Stette un momento silenzioso, fissando coi suoi occhi nerissimi la superficie del mare che scintillava vivamente sotto i primi raggi dei sole, con riflessi abbaglianti; poi stendendo una mano verso ponente, disse:

«Il miglior rifugio per voi si trova là, su quella roccia isolata, che l'alta marea ricopre per tre quarti quando soffia il vento dell'est; vi si apre una galleria che conduce alla cima, la quale non è libera che sei ore su ventiquattro. Nessuno andrà a cercarvi lassù, perché io solo ed i miei uomini conosciamo quel passaggio.»

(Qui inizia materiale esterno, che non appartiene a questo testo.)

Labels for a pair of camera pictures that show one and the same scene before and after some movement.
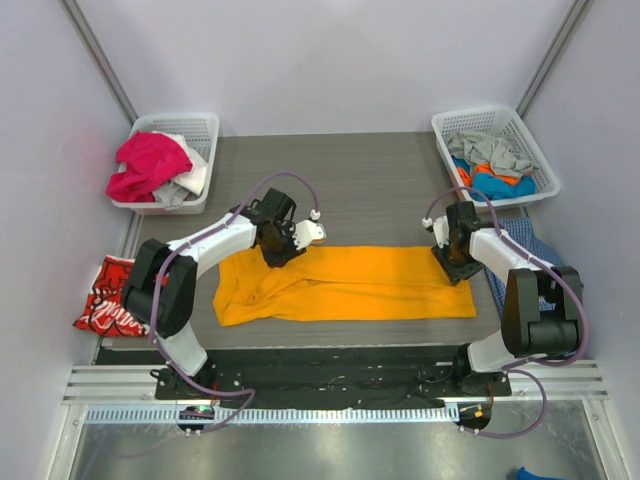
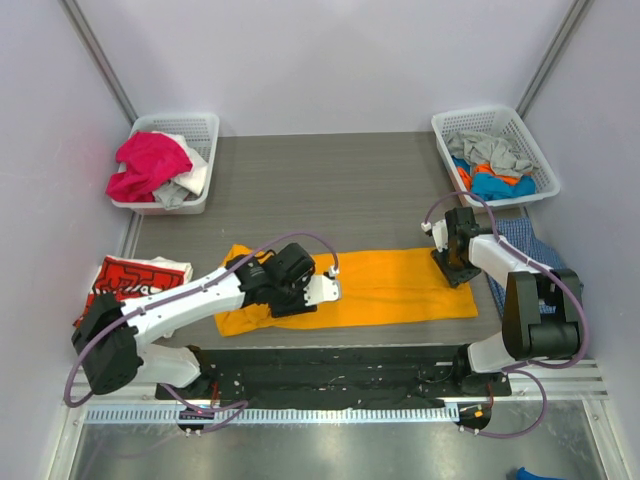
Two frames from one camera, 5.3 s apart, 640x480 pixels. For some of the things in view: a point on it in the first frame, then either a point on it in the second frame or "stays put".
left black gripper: [282, 253] → [288, 305]
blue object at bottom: [524, 474] stays put
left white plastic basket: [202, 130] stays put
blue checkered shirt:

«Non è scalabile esternamente?» chiese il quartiermastro.

«No, signore.»

«Un rifugio superbo, — disse Jody, che osservava attentamente quel picco. — La polizia non ci scoprirà di certo.»

«Dovrete però rimanere a bordo della mia barca fino a questa notte. La più bassa marea non l'avremo che fra le undici e le dodici.»

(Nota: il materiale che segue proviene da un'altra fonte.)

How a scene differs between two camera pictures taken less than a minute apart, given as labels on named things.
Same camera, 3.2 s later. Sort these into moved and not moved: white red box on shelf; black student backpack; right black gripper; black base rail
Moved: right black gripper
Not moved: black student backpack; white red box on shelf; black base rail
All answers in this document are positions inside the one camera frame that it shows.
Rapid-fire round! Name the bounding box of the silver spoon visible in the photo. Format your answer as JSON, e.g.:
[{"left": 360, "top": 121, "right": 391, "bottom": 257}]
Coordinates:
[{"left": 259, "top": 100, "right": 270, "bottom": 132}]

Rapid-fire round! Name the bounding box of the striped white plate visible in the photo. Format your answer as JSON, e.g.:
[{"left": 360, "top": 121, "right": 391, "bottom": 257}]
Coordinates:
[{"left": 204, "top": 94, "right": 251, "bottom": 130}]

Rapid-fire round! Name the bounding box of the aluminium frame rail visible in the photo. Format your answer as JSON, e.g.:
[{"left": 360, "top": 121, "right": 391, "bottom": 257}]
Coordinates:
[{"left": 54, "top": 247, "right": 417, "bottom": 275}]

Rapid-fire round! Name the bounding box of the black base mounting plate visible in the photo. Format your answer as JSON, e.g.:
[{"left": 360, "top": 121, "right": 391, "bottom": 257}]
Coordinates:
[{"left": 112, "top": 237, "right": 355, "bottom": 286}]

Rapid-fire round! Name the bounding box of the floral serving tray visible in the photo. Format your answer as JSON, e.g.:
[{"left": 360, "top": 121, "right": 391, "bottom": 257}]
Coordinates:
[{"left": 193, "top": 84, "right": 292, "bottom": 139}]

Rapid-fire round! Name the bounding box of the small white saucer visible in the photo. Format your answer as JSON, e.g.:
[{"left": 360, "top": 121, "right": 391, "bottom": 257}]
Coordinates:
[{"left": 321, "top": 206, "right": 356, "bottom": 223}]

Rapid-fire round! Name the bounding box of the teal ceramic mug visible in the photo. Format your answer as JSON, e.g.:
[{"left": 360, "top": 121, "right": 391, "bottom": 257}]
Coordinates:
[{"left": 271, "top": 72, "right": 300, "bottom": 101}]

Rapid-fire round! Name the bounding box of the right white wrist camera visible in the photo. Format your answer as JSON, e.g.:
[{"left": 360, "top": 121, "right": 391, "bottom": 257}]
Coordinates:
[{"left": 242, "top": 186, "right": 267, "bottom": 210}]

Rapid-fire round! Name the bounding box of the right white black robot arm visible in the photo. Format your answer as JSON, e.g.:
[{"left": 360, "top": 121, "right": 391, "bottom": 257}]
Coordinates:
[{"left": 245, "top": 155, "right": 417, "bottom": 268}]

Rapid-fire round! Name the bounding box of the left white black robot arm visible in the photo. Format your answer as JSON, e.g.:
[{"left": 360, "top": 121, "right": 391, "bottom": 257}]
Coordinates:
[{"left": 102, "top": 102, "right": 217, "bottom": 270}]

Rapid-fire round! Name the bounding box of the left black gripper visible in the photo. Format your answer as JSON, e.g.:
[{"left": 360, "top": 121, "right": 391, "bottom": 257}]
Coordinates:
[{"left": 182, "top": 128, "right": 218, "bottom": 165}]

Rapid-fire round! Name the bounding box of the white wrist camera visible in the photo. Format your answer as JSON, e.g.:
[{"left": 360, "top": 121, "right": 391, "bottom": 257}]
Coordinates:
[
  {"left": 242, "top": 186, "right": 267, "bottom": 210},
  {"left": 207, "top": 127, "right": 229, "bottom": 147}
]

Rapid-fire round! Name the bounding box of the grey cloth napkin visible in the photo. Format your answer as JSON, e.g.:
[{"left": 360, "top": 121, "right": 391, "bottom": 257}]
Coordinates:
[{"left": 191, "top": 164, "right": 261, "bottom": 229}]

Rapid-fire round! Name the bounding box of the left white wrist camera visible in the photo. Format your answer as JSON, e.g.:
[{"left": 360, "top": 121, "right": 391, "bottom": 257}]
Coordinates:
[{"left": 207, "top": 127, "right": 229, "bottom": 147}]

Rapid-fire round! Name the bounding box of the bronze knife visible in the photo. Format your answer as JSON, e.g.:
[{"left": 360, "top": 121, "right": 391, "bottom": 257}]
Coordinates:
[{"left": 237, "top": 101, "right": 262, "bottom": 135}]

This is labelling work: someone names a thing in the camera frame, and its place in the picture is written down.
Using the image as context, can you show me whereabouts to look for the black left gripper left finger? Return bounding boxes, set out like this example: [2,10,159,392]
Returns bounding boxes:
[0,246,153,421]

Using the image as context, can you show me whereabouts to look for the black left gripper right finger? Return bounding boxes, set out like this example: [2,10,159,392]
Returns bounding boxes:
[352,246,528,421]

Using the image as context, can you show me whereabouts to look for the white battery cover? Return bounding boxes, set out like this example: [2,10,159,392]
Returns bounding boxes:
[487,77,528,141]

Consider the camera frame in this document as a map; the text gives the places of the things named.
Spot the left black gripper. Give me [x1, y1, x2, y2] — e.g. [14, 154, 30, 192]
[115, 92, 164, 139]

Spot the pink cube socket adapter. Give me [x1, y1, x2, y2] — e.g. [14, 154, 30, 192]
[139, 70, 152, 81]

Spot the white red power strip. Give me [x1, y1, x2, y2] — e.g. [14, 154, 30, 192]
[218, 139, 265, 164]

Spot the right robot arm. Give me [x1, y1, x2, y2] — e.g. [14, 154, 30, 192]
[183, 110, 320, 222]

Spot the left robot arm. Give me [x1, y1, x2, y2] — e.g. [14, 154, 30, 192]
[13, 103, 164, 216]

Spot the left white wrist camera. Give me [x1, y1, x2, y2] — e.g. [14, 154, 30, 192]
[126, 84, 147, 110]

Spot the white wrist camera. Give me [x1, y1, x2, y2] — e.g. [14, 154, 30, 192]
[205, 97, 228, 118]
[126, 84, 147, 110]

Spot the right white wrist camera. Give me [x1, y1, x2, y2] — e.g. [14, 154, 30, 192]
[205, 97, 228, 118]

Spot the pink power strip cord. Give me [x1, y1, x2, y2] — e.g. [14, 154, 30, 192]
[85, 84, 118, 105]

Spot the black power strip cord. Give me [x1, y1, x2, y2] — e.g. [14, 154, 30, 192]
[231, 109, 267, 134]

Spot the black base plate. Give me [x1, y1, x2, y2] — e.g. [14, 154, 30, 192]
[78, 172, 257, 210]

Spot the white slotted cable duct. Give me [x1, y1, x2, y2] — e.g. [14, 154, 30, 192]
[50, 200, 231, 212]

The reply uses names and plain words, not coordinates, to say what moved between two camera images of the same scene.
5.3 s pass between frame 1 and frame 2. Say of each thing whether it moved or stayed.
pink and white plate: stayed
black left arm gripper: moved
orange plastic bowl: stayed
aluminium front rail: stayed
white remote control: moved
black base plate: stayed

«E i viveri?» chiese Will.

«M'incarico io di tutto, signore, — rispose il mandah. — Siamo sul luogo della pesca. Servitevi nella dispensa di ciò che meglio vi piace e fate colazione.

«Debbo dirigere i miei uomini e fino a mezzodì sarò occupato. D'altronde nessuno verrà a importunarvi e potete considerarvi come su una barca di vostra proprietà.»

Strinse a tutti la mano e lasciò il casotto, gridando:

«Affondate le àncore! A posto i palombari!»